══ Material provided
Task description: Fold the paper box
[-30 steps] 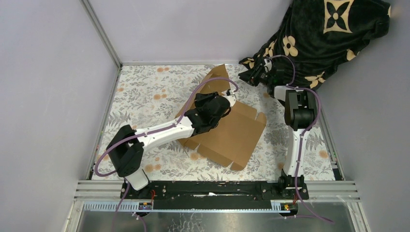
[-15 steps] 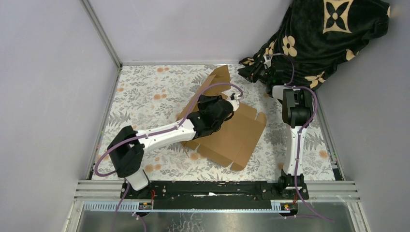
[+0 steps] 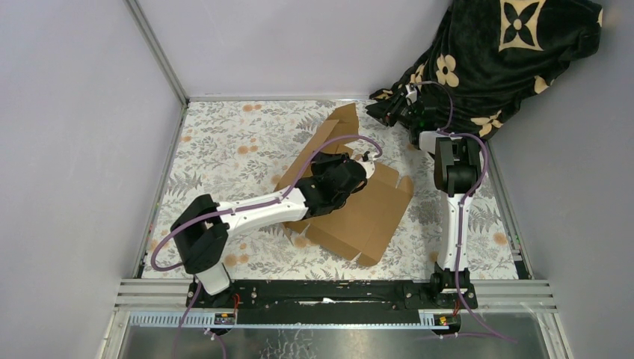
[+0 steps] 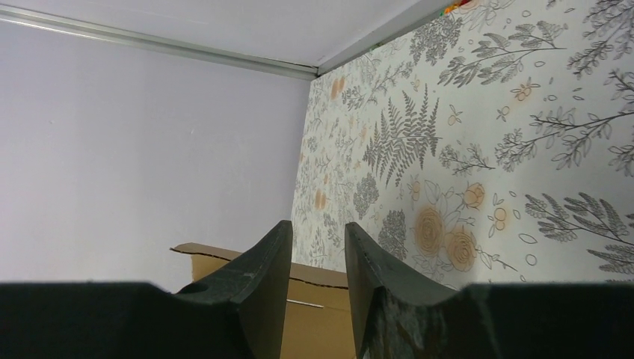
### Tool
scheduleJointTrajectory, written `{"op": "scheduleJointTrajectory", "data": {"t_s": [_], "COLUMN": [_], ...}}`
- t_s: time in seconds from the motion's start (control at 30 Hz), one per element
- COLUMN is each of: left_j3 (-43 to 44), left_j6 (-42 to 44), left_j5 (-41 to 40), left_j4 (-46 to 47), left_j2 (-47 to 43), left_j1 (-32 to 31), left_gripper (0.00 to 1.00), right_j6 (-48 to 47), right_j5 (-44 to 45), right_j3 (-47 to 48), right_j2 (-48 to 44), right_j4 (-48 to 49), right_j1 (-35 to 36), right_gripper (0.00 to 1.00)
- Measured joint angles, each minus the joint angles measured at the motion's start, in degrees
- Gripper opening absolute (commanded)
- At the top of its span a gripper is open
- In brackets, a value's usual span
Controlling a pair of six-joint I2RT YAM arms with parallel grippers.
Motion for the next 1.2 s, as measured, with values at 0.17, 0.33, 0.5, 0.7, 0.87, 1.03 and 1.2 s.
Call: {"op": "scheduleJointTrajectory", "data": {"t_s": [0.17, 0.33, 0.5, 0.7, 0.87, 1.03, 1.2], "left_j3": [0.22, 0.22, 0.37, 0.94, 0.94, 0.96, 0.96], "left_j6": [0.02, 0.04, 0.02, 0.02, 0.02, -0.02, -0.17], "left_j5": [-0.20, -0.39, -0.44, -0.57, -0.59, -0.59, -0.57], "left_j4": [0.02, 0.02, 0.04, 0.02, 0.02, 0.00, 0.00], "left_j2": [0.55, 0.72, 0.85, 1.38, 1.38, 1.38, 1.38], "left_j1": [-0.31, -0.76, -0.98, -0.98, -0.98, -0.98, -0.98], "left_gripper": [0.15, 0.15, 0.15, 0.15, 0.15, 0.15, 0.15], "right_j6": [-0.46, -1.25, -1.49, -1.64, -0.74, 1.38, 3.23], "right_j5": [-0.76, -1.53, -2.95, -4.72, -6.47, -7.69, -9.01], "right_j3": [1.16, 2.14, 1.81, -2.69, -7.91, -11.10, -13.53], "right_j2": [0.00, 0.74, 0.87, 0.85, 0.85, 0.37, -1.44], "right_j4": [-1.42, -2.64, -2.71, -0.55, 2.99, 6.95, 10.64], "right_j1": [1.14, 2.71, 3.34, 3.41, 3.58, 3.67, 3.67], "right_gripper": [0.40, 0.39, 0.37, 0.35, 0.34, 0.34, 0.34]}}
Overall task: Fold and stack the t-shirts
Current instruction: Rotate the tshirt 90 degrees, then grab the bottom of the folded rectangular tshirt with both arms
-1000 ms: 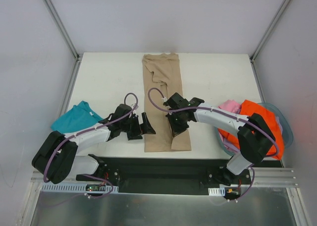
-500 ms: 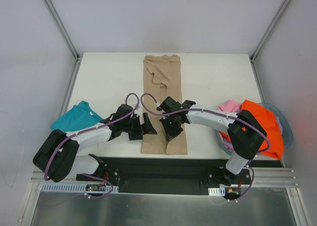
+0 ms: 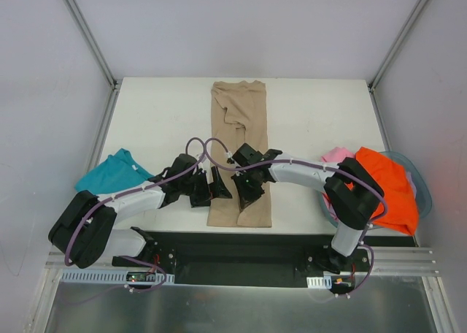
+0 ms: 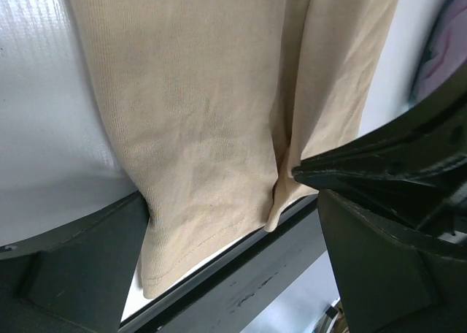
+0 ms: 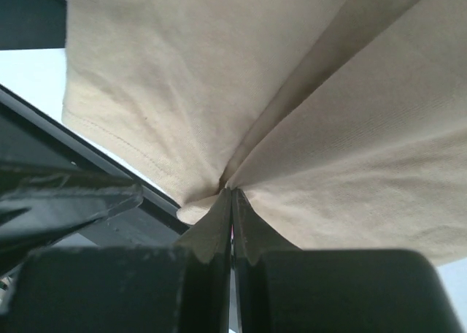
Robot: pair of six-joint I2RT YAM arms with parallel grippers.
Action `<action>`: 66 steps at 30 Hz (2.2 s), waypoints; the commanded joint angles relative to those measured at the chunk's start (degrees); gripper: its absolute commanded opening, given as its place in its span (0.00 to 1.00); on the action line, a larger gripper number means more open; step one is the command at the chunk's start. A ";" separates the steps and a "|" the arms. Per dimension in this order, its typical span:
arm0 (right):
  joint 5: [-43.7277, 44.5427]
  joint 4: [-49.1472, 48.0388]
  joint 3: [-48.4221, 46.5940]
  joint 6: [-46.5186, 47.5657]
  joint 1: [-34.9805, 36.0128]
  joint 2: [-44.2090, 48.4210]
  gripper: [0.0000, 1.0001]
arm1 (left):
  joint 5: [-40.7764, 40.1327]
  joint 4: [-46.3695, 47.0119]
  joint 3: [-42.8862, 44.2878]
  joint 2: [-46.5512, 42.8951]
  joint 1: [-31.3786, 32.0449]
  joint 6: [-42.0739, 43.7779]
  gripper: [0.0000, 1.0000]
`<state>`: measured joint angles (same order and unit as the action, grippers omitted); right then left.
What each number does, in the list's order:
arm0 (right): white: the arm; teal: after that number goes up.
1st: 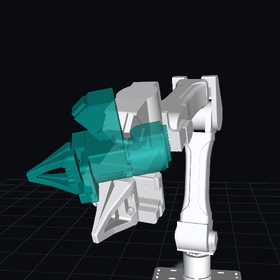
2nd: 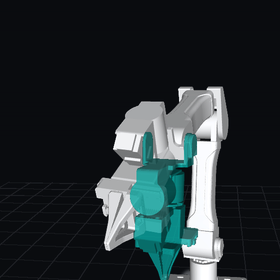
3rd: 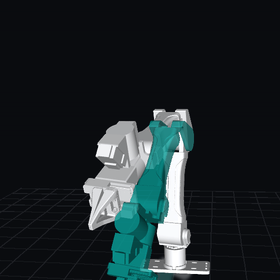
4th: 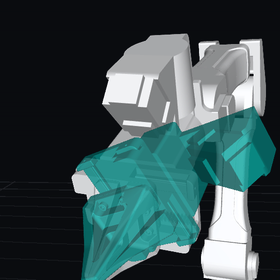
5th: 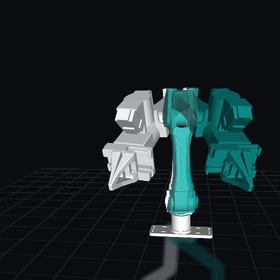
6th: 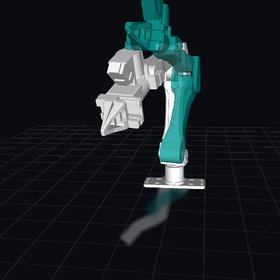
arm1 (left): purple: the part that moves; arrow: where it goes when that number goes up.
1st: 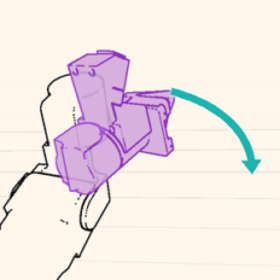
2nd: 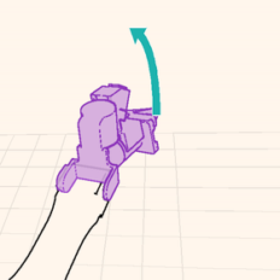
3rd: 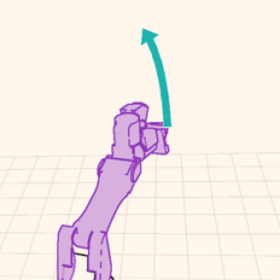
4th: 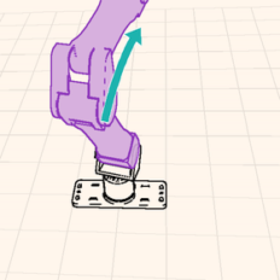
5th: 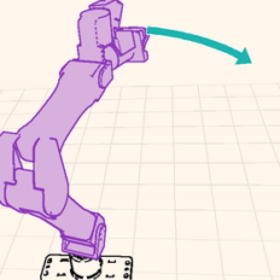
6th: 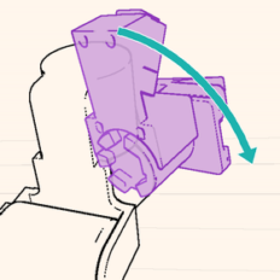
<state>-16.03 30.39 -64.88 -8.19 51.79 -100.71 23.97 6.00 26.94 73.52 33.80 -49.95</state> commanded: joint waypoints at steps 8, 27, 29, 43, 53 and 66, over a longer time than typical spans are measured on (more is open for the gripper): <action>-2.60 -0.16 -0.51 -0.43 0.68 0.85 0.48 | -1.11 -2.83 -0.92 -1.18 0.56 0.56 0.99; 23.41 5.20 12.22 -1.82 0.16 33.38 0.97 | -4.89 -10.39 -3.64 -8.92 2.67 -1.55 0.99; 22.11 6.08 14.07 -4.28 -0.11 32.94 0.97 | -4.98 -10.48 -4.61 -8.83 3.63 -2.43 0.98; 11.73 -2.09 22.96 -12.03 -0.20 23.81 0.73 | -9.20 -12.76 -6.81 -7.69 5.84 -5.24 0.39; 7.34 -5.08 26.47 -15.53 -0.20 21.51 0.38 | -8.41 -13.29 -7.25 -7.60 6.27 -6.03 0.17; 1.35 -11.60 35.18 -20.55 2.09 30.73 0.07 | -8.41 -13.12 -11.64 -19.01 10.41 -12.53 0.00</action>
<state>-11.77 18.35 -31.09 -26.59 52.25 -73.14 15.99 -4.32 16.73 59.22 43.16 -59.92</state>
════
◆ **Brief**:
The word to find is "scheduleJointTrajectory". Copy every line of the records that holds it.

◆ **Solution to this task**:
scheduleJointTrajectory, written `{"op": "scheduleJointTrajectory", "data": {"t_s": [_], "COLUMN": [_], ...}}`
Call: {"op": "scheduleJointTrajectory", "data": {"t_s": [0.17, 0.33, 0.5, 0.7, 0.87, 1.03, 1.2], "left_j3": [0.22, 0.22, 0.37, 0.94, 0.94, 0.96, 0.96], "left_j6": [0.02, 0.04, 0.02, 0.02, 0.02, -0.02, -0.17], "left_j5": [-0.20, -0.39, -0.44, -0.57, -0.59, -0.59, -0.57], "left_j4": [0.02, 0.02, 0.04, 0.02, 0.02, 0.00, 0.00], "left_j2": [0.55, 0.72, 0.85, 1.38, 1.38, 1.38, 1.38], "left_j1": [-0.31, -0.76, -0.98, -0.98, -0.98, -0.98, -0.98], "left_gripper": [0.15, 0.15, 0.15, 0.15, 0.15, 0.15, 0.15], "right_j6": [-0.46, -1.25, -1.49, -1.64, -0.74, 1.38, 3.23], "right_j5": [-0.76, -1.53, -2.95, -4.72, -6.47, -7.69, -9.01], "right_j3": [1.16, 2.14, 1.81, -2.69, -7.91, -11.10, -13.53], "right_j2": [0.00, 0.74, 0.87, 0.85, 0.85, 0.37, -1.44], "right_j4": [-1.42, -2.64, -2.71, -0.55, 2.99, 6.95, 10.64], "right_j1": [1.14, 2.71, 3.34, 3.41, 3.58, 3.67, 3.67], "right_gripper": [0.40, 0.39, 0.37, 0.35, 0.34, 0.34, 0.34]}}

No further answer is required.